# Felt 1.1 carbon seatpost + Fizik Antares carbon rails



## lockwood1 (Nov 5, 2008)

I just received a 2010 Fizik Antares carbon braided rails for my Felt F5 and I was wondering can I use the stock Felt 1.1 carbon seatpost with this sadddle? It has rounder rails like 7x9.6mm but before made another bad decision can I use the stock seatpost with this saddle? can I tight the bolts or better yet how tight the bolts should be without damage the carbon rails? Any other Fizik Antares carbon rails owners out there to share their experience?


----------



## Amfoto1 (Feb 16, 2010)

Hi,

I don't have the saddle you mention, but I'd probably just do a little Dremel surgery on the seatpost bracket, shaping it to fit the rails. I've seen others post about having to do this to make the Fizik braided rail saddles fit their seatposts. You'll likely have similar problems with most other posts, so I don't think it's a matter of simply changing out the post. 

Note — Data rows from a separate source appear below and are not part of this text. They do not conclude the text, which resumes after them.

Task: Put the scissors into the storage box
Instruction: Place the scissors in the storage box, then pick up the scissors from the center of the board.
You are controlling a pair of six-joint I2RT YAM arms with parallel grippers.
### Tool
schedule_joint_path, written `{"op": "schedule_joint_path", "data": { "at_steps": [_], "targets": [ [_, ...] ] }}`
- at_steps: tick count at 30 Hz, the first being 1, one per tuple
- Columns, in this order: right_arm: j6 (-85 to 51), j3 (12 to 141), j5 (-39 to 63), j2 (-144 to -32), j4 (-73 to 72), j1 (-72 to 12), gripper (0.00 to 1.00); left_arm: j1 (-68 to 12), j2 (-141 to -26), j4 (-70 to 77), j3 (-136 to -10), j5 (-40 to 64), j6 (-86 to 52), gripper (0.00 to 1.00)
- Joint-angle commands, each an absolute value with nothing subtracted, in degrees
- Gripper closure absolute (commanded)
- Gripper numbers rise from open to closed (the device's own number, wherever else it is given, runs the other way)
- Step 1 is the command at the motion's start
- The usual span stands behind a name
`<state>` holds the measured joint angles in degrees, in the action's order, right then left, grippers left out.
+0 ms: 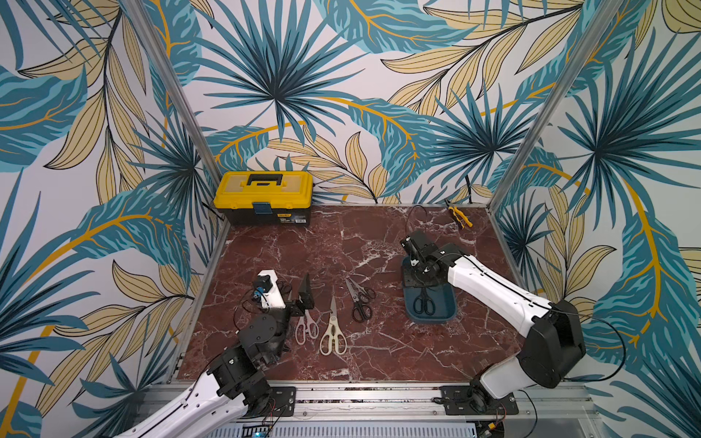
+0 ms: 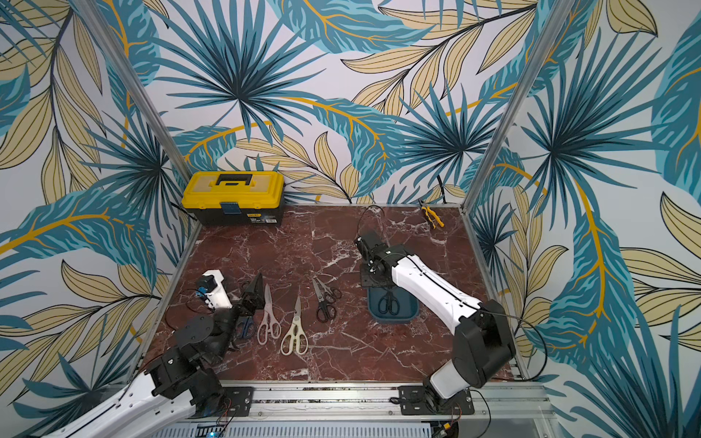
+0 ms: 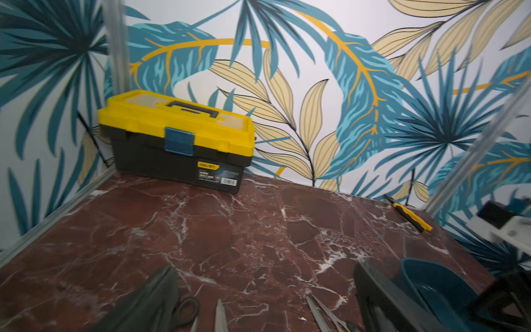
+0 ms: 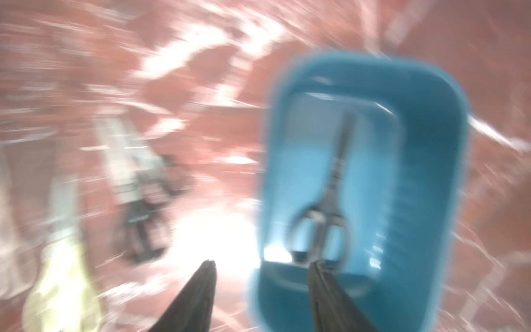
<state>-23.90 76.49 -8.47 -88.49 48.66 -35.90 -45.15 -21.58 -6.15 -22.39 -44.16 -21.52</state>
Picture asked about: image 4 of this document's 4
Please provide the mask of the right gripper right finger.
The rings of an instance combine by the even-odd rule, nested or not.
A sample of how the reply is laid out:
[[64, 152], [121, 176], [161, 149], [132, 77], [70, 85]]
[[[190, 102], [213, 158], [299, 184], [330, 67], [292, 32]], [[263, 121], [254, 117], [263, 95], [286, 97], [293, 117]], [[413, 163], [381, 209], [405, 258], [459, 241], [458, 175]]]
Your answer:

I have a Felt with a different post, don't know if yours is the same. Mine has four little "ears" clamp the rails, so some shaping with a Dremel would be pretty easy. 

Of course, once you have modified the post you won't be able to replace the seat later with one that has a normal, round rail. 

You don't want to put too much clamping pressure on carbon parts. I would think Fizik might provide torque info in their instructions or on their website.


----------



## lockwood1 (Nov 5, 2008)

Thanks Anfoto1
Hey Super Dave any advise?


----------